= ASSIGNMENT =
Return all lines below containing the word "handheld".

= STORED DATA =
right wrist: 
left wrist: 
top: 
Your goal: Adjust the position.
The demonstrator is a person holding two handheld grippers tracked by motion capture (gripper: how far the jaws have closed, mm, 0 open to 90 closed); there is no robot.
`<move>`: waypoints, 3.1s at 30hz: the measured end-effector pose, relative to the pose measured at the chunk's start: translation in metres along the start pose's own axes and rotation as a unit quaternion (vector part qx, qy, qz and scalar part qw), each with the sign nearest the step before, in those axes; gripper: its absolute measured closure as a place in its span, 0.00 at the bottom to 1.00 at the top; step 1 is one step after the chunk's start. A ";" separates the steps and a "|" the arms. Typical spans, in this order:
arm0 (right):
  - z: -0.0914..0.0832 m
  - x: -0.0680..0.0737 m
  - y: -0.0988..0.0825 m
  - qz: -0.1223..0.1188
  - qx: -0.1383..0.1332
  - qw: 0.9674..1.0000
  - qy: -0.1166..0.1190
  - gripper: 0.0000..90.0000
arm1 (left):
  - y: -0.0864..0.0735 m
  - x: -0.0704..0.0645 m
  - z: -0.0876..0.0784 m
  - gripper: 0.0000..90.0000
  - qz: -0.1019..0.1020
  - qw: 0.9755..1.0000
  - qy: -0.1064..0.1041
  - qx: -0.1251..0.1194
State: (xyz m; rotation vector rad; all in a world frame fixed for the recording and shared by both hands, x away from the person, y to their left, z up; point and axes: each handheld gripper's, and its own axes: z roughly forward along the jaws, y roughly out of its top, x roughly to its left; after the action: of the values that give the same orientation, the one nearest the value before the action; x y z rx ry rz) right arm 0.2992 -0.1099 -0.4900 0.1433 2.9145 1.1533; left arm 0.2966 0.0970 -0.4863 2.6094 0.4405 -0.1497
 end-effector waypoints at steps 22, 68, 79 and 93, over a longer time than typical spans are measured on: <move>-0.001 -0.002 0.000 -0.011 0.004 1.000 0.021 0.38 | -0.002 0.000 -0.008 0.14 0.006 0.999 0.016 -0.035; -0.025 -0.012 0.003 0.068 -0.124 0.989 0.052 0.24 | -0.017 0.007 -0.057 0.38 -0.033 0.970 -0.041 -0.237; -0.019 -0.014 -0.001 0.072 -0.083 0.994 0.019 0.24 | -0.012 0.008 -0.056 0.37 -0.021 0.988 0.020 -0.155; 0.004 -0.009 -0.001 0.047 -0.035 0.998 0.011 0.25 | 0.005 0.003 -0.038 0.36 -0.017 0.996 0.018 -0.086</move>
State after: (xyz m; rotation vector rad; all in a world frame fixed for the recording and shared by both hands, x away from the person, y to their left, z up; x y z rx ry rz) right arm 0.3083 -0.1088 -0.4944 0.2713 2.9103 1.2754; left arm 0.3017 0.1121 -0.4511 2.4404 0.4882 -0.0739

= SOLVED PROBLEM =
The demonstrator is a person holding two handheld grippers tracked by motion capture (gripper: how far the jaws have closed, mm, 0 open to 90 closed); there is no robot.
State: (xyz m; rotation vector rad; all in a world frame fixed for the recording and shared by both hands, x away from the person, y to their left, z up; point and axes: each handheld gripper's, and its own axes: z roughly forward along the jaws, y roughly out of its top, x roughly to its left; after the action: of the values that give the same orientation, the one nearest the value before the action; x y z rx ry rz) right arm 0.2992 -0.1099 -0.4900 0.1433 2.9145 1.1533; left arm 0.2966 0.0970 -0.4863 2.6094 0.4405 -0.1497

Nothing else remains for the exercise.